(Data excerpts)
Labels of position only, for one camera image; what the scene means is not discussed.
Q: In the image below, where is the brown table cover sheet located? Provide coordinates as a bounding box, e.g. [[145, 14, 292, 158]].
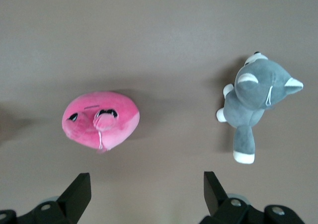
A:
[[0, 0, 318, 224]]

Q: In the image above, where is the round hot pink plush toy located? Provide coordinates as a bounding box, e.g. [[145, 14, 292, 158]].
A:
[[61, 91, 140, 155]]

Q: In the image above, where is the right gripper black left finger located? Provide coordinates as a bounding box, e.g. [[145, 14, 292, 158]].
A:
[[0, 173, 91, 224]]

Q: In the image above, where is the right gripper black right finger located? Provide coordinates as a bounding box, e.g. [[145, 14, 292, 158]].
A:
[[202, 171, 306, 224]]

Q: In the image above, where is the grey white husky plush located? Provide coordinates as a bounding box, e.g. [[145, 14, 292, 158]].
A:
[[215, 51, 304, 164]]

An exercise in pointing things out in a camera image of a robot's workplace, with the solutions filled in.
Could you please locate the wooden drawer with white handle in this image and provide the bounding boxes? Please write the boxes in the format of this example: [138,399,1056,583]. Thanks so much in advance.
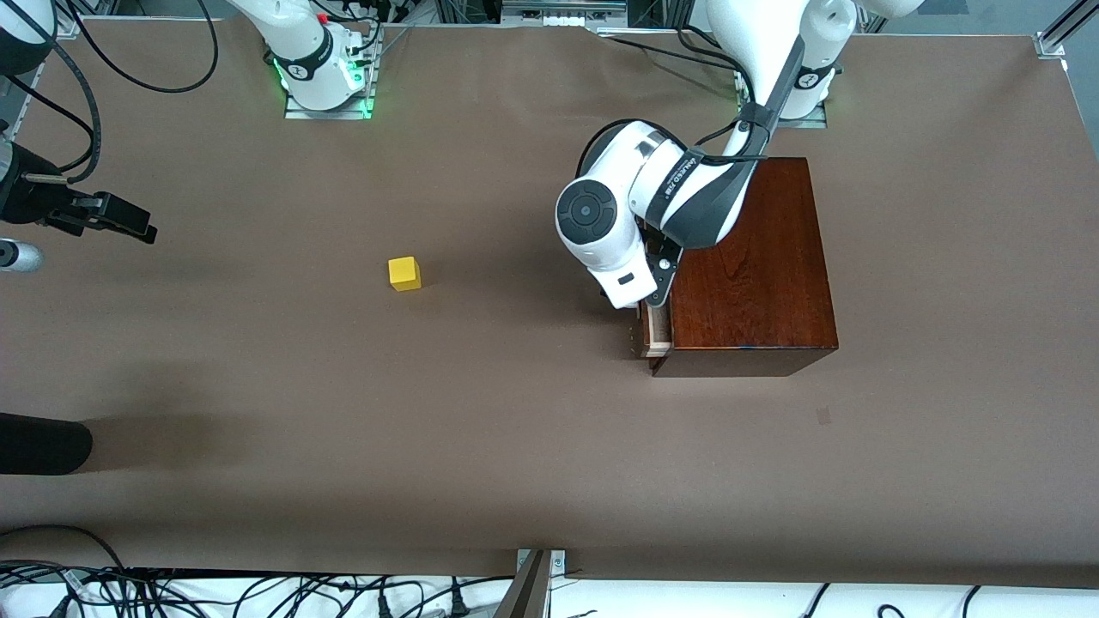
[629,305,673,360]

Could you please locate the dark wooden drawer cabinet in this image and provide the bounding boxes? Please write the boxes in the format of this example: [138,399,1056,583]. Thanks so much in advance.
[648,157,840,377]

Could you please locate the black ribbed cylinder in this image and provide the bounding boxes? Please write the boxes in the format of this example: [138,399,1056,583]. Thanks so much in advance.
[0,412,94,475]

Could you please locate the brown table cover sheet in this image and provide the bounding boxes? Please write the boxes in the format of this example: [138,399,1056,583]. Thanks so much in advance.
[0,19,1099,589]

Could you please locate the white power strip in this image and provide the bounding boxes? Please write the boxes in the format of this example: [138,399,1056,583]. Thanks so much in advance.
[501,0,628,28]

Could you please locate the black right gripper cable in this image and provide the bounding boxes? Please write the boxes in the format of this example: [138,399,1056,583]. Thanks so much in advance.
[0,17,104,185]

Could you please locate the long black looping cable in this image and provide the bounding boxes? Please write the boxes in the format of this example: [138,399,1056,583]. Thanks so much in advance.
[64,0,220,94]

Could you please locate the black base connector cable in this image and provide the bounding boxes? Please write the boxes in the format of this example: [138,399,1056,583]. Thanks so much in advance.
[601,33,748,71]

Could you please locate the aluminium frame profile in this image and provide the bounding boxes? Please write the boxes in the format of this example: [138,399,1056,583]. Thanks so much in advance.
[1033,0,1099,59]

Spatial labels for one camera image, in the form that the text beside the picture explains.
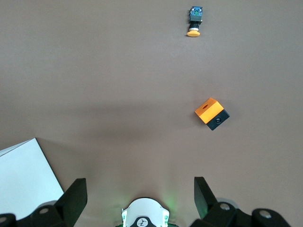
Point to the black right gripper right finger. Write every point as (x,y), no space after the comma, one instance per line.
(206,203)

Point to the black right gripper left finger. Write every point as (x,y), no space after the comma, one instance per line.
(71,205)

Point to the yellow push button blue contacts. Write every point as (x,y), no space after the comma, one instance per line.
(195,23)

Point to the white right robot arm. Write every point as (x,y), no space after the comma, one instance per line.
(144,210)

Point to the white drawer cabinet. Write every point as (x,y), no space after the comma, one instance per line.
(26,175)

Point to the orange black button box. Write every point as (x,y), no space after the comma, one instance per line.
(209,111)

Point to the brown table cover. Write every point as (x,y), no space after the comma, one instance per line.
(118,82)

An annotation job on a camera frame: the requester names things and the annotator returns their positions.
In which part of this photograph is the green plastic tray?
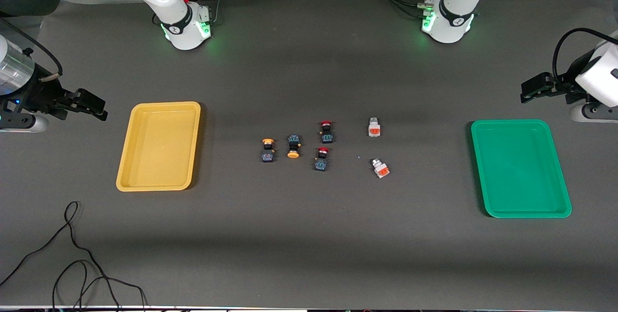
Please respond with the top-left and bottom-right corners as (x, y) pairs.
(471, 119), (572, 219)

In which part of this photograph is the yellow plastic tray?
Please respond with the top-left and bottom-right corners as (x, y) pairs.
(116, 101), (201, 192)

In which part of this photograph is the red mushroom push button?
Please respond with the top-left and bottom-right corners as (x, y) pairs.
(319, 120), (336, 144)
(314, 147), (331, 172)

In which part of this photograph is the dark grey table mat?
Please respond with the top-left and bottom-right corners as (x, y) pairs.
(0, 0), (618, 309)

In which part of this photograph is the thin black loose cable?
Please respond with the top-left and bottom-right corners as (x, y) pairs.
(0, 201), (148, 310)
(52, 260), (121, 310)

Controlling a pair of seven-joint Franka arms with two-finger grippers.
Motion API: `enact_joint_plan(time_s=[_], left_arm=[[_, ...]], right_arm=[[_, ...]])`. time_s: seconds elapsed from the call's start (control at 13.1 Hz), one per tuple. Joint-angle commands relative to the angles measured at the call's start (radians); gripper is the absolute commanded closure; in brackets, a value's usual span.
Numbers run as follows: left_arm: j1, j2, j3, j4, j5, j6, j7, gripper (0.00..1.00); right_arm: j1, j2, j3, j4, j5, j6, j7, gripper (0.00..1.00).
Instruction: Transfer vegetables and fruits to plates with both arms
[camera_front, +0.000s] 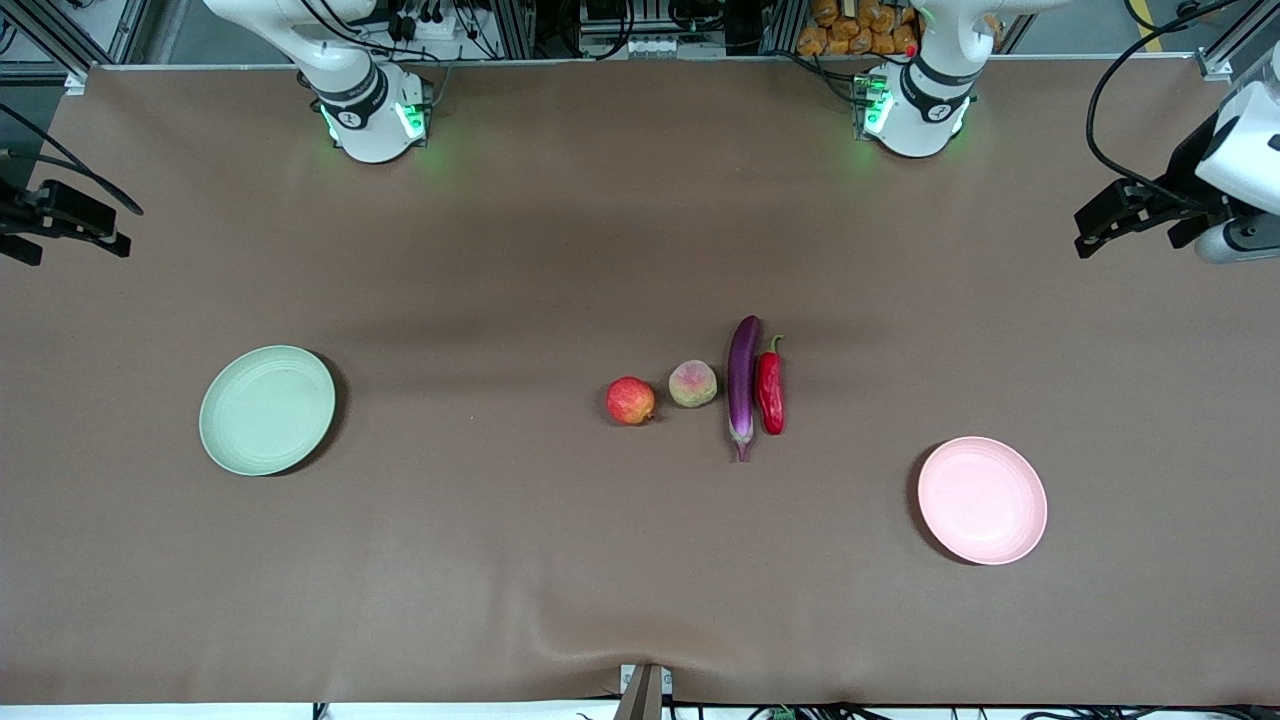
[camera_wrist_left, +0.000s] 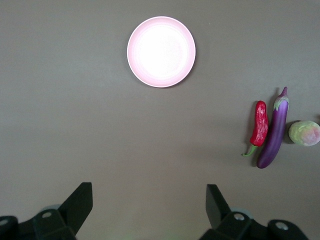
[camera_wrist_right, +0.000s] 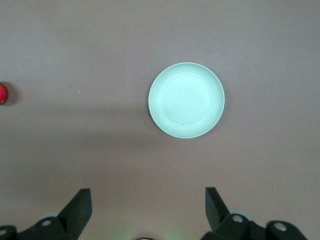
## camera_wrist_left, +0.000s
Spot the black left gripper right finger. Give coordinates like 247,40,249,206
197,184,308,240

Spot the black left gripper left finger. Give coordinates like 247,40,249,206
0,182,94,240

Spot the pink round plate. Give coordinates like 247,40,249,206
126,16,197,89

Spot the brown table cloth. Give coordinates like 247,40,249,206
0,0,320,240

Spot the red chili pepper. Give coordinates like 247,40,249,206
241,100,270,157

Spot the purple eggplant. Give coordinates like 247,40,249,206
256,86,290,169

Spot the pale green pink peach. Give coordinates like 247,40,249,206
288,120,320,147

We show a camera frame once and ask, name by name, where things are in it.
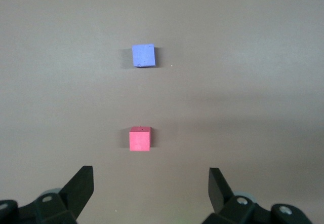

| REQUIREMENT |
Output the data verbatim, images excluded.

| RESPONSE TO THIS EXERCISE |
Labels of position only, for one camera image; what the scene means is not discussed.
Q: In the image below, where is the brown table cover sheet located? Provide coordinates as a bounding box, e.g. [[145, 14, 292, 158]].
A:
[[0, 0, 318, 224]]

Q: In the image above, where is the round hot pink plush toy located? Provide coordinates as a bounding box, e.g. [[145, 14, 292, 158]].
A:
[[61, 91, 140, 155]]

Q: In the image above, where is the right gripper black left finger located? Provide coordinates as a bounding box, e.g. [[145, 14, 292, 158]].
A:
[[0, 173, 91, 224]]

Q: In the image above, where is the right gripper black right finger located? Provide coordinates as a bounding box, e.g. [[145, 14, 292, 158]].
A:
[[202, 171, 306, 224]]

Q: In the image above, where is the grey white husky plush located? Provide coordinates as a bounding box, e.g. [[145, 14, 292, 158]].
A:
[[215, 51, 304, 164]]

An exercise in pointing things out in a camera image of a robot's workplace, with the solutions filled in.
Could you please locate the wooden drawer with white handle in this image and provide the bounding boxes? Please write the boxes in the format of this example: [138,399,1056,583]. Thanks so much in advance.
[629,305,673,360]

Could you please locate the dark wooden drawer cabinet in this image and provide the bounding boxes? Please write the boxes in the format of this example: [138,399,1056,583]. Thanks so much in advance.
[648,157,840,377]

Could you please locate the black ribbed cylinder in this image and provide the bounding boxes? Please write the boxes in the format of this example: [138,399,1056,583]. Thanks so much in advance.
[0,412,94,475]

Could you please locate the brown table cover sheet in this image and provide the bounding boxes? Please write the boxes in the format of this example: [138,399,1056,583]. Thanks so much in advance.
[0,19,1099,589]

Could you please locate the white power strip in this image and provide the bounding boxes? Please write the boxes in the format of this example: [138,399,1056,583]. Thanks so much in advance.
[501,0,628,28]

Could you please locate the black right gripper cable in this image and provide the bounding boxes? Please write the boxes in the format of this example: [138,399,1056,583]. Thanks so much in advance.
[0,17,104,185]

Could you please locate the long black looping cable in this image and provide the bounding boxes? Please write the boxes in the format of this example: [138,399,1056,583]. Thanks so much in advance.
[64,0,220,94]

Could you please locate the black base connector cable in this image and provide the bounding boxes? Please write the boxes in the format of this example: [138,399,1056,583]. Thanks so much in advance.
[601,33,748,71]

Could you please locate the aluminium frame profile in this image and provide the bounding boxes? Please write the boxes in the format of this example: [138,399,1056,583]. Thanks so much in advance.
[1033,0,1099,59]

Spatial labels for one camera image, in the form that the text beside the picture explains.
Point to the black right gripper right finger. Write every point as (x,y), no space after the comma, one instance per line.
(206,203)

Point to the black right gripper left finger. Write every point as (x,y), no space after the comma, one instance per line.
(71,205)

Point to the yellow push button blue contacts. Write every point as (x,y), no space after the comma, one instance per line.
(195,23)

Point to the white right robot arm. Write every point as (x,y), no space after the comma, one instance per line.
(144,210)

Point to the white drawer cabinet. Write every point as (x,y), no space after the comma, one instance per line.
(26,175)

Point to the orange black button box. Write every point as (x,y), no space after the comma, one instance per line.
(209,111)

Point to the brown table cover. Write every point as (x,y), no space after the comma, one instance per line.
(118,82)

An annotation job on a camera frame: the requester names things and the annotator returns their positions.
In which part of this photograph is the green plastic tray?
Please respond with the top-left and bottom-right corners as (x, y) pairs.
(471, 119), (572, 219)

In which part of this photograph is the yellow plastic tray?
Please respond with the top-left and bottom-right corners as (x, y) pairs.
(116, 101), (201, 192)

In which part of this photograph is the red mushroom push button?
Please respond with the top-left and bottom-right corners as (x, y) pairs.
(319, 120), (336, 144)
(314, 147), (331, 172)

In which part of this photograph is the dark grey table mat?
Please respond with the top-left and bottom-right corners as (x, y) pairs.
(0, 0), (618, 309)

In which part of this photograph is the thin black loose cable?
Please respond with the top-left and bottom-right corners as (x, y) pairs.
(0, 201), (148, 310)
(52, 260), (121, 310)

Controlling a pair of seven-joint Franka arms with two-finger grippers.
Motion API: `enact_joint_plan(time_s=[_], left_arm=[[_, ...]], right_arm=[[_, ...]])`. time_s: seconds elapsed from the call's start (control at 13.1 Hz), one per tuple. Joint-angle commands relative to the angles measured at the call's start (radians); gripper is the absolute commanded closure; in brackets, a value's usual span.
Numbers run as follows: left_arm: j1, j2, j3, j4, j5, j6, j7, gripper (0.00..1.00); right_arm: j1, j2, j3, j4, j5, j6, j7, gripper (0.00..1.00).
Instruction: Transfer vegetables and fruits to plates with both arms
[camera_front, +0.000s] 
[camera_wrist_left, +0.000s] 
[camera_wrist_right, +0.000s] 
## camera_wrist_left, +0.000s
Spot the black left gripper right finger. Give coordinates like 247,40,249,206
197,184,308,240

Spot the black left gripper left finger. Give coordinates like 247,40,249,206
0,182,94,240

Spot the pink round plate. Give coordinates like 247,40,249,206
126,16,197,89

Spot the brown table cloth. Give coordinates like 247,40,249,206
0,0,320,240

Spot the red chili pepper. Give coordinates like 247,40,249,206
241,100,270,157

Spot the purple eggplant. Give coordinates like 247,40,249,206
256,86,290,169

Spot the pale green pink peach. Give coordinates like 247,40,249,206
288,120,320,147

We show a camera frame once and ask, name by name, where things are in it.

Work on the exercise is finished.